Orwell escreveu Memória de Livraria em 1936. Não deixa de ser um alento: se achamos que a falta de interesse em literatura é uma praga do século XXI, ele já o reconhecia ainda antes da Segunda Guerra. Todos os escritores de distopia estavam errados e Orwell já pressentia a verdade. Esse negócio de proibir livros é coisa do passado. Pressupõe sua importância. O autor de 1984 já vislumbrava, em 1936, a verdadeira distopia; a mais cruel de todas: um futuro em que isso não será necessário - será algo como proibir vodca em um mundo de abstêmios.
Lembrei-me da data porque, nos últimos dias, foi publicado mais um texto sobre a morte do romance (seria ele algo datado, incompatível com o século XXI?). No entanto, também estamos diante de uma explosão adolescente de narrativas distópicas, que chegam às telas quase que simultaneamente às livrarias.
O sucesso atual do gênero surpreenderia Otto Maria Carpeaux, que não apreciava Orwell, nem aquilo que chamava de "literatura de Desespero da Esquerda". Segundo ele, "só se pode esperar que a obra perca, com o tempo, a atualidade para ficar, enfim esquecida". Talvez, para além de uma visão excessivamente crítica do escritor, Carpeaux sofresse de uma visão excessivamente otimista do mundo - e da esquerda.
Orwell é mais conhecido no Brasil pela sua ficção - 1984 e Revolução dos Bichos - mas era também um grande ensaísta e nome cativo (lá fora) e Daniel Piza resmungava que as escolas de jornalismo ignoram sua existência. Ele editou Dentro da Baleia e outros ensaios, publicado pela Companhia das Letras. Num desses textos, Orwell diz:
Quando eu trabalhava num sebo - que, para quem nunca trabalhou num, é muito fácil imaginar como uma espécie de paraíso onde encantadores senhores idosos folheiam livros sem cessar em meio a fólios encadernados em couro de bezerro -, o que mais me impressionava era a raridade de pessoas de fato dadas à leitura. Nossa livraria dispunha de um estoque excepcionalmente interessante, no entanto duvido que dez por cento dos fregueses soubessem distinguir um livro bom de um ruim. Pretensos entendidos em primeiras edições eram bem mais comuns do que amantes da literatura, mas estudantes orientais que pechinchavam livros didáticos baratos eram ainda mais comuns, e mulheres indecisas em busca de presentes de aniversário para sobrinhos eram, de todos, as mais comuns. Muitas das pessoas que nos procuravam eram do tipo que seria inconveniente em qualquer lugar, mas que encontrava oportunidades especiais numa livraria.

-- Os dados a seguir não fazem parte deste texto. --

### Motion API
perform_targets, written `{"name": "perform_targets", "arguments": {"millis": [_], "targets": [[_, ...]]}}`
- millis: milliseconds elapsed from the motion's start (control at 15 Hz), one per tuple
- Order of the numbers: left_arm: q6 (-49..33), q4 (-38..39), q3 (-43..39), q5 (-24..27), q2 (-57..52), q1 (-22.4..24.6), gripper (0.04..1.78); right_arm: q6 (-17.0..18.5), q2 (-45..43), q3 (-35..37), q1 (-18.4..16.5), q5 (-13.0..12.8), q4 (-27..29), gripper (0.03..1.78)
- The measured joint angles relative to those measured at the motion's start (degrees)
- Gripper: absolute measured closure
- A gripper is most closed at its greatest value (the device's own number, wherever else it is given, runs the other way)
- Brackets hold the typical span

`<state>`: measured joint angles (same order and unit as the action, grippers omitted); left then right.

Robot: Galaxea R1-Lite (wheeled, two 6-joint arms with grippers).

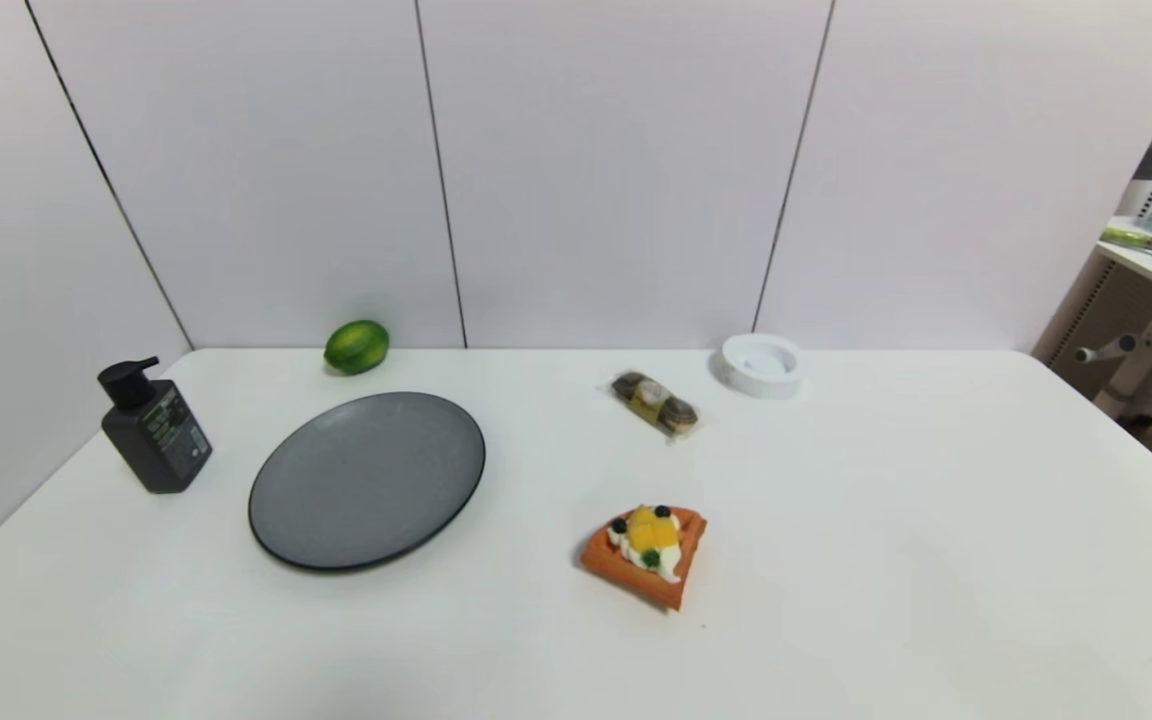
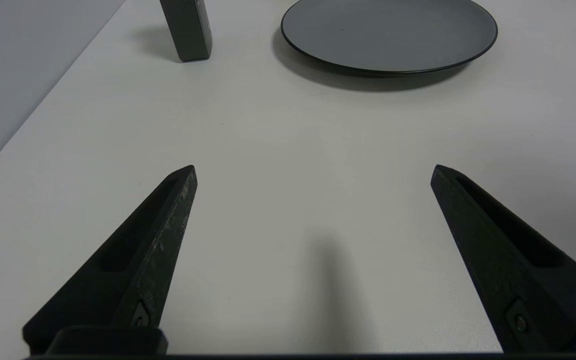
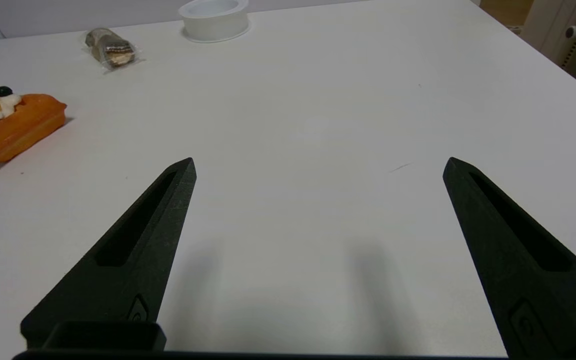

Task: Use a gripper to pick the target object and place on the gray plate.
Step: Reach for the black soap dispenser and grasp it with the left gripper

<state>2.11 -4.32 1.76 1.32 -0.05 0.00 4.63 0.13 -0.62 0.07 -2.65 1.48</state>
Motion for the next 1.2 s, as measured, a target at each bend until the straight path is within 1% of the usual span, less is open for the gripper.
{"name": "perform_targets", "arguments": {"millis": [400,533,667,800,933,1067,1200], "targets": [[0.1,1.1,-0.3,-1.3,1.3,0.0,0.13,0.0,0.0,0.0,0.0,0.0,0.0,0.10],[0.8,1.2,1.3,-1.3,5.6,0.0,0.13,0.0,0.0,0.0,0.0,0.0,0.0,0.10],[1.0,1.3,5.9,-1.5,11.9,0.0,0.13,0.0,0.0,0.0,0.0,0.0,0.0,0.10],[1.0,1.4,15.0,-1.9,20.4,0.1,0.13,0.0,0.0,0.0,0.0,0.0,0.0,0.10],[1.1,1.3,27.1,-3.5,30.2,1.3,0.13,0.0,0.0,0.0,0.0,0.0,0.0,0.10],[1.4,0.9,40.3,-5.0,40.8,4.3,0.13,0.0,0.0,0.0,0.0,0.0,0.0,0.10],[1.5,0.4,51.7,-5.9,51.8,7.9,0.13,0.0,0.0,0.0,0.0,0.0,0.0,0.10]]}}
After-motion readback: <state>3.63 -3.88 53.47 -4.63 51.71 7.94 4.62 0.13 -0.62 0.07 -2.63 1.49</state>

Orwell escreveu Memória de Livraria em 1936. Não deixa de ser um alento: se achamos que a falta de interesse em literatura é uma praga do século XXI, ele já o reconhecia ainda antes da Segunda Guerra. Todos os escritores de distopia estavam errados e Orwell já pressentia a verdade. Esse negócio de proibir livros é coisa do passado. Pressupõe sua importância. O autor de 1984 já vislumbrava, em 1936, a verdadeira distopia; a mais cruel de todas: um futuro em que isso não será necessário - será algo como proibir vodca em um mundo de abstêmios.